There was no slip in the eighth game when Draper saved four break points, the majority of which saw Djokovic denied by the 19-year-old’s booming lefty serve.

He made no mistake in holding his nerve to see out the opener – and was greeted with a Centre Court ovation similar to the one received by those who played a key role in developing the vaccine and Sir Captain Tom Moore’s daughter in the buildup to the match.

It was about as good as it got for the British wildcard. A double fault gifted Djokovic a break lead early in the second and the Serb began to find chinks in Draper’s armour.

Another slip from Djokovic in the fourth game did help Draper get on the board but a further break saw his momentum slip away.

Djokovic was ultimately too strong (Picture: AFP via Getty)

Draper was left flat on his backside again early in the third. He failed to put Djokovic away with a huge forehand and subsequent smash and he thudded against the luscious grass as the top seed wrong footed him with a cross-court forehand.
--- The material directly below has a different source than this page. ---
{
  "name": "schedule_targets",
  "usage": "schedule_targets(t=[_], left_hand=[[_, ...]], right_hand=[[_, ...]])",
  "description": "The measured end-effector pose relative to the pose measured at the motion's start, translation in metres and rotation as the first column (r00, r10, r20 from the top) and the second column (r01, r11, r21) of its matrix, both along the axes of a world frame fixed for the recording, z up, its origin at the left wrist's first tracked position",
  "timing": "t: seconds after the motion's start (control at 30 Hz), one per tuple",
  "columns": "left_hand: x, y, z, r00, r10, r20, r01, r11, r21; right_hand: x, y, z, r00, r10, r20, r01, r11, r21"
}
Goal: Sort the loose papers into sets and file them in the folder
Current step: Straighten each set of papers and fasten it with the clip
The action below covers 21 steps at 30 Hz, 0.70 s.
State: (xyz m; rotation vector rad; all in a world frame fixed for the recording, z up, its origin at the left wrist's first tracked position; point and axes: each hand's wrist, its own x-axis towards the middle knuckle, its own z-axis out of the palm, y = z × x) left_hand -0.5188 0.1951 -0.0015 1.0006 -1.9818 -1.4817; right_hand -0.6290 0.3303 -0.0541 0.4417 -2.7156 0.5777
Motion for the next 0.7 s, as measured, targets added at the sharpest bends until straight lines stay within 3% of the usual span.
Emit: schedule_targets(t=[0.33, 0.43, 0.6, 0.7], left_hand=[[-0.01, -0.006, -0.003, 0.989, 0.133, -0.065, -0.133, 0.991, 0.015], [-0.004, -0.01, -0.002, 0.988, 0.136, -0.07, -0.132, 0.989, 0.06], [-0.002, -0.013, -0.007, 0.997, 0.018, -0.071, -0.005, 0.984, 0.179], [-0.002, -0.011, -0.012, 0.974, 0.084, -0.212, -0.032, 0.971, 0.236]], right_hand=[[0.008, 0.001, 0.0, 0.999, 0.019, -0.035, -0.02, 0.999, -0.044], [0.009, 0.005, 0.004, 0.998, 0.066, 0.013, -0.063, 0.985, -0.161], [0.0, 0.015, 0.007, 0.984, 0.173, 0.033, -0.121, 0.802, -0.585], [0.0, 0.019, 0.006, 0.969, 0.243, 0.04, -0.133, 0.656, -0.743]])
Still, he held from 0-30 down and let out a huge roar, much to the delight of the desperately hopeful British faithful.

But Djokovic is not a man who allows hope to linger for too long. Draper failed to connect with a smash on break point in the third game of the third set and couldn’t retrieve his air shot, with Djokovic punching his fist towards his box after converting.

The fourth set followed the now established pattern. Djokovic – who endured yet another fall – probed and wore down the Draper resistance.

It was a valiant effort from the young Brit but Djokovic remains the man to beat, no matter where he plays.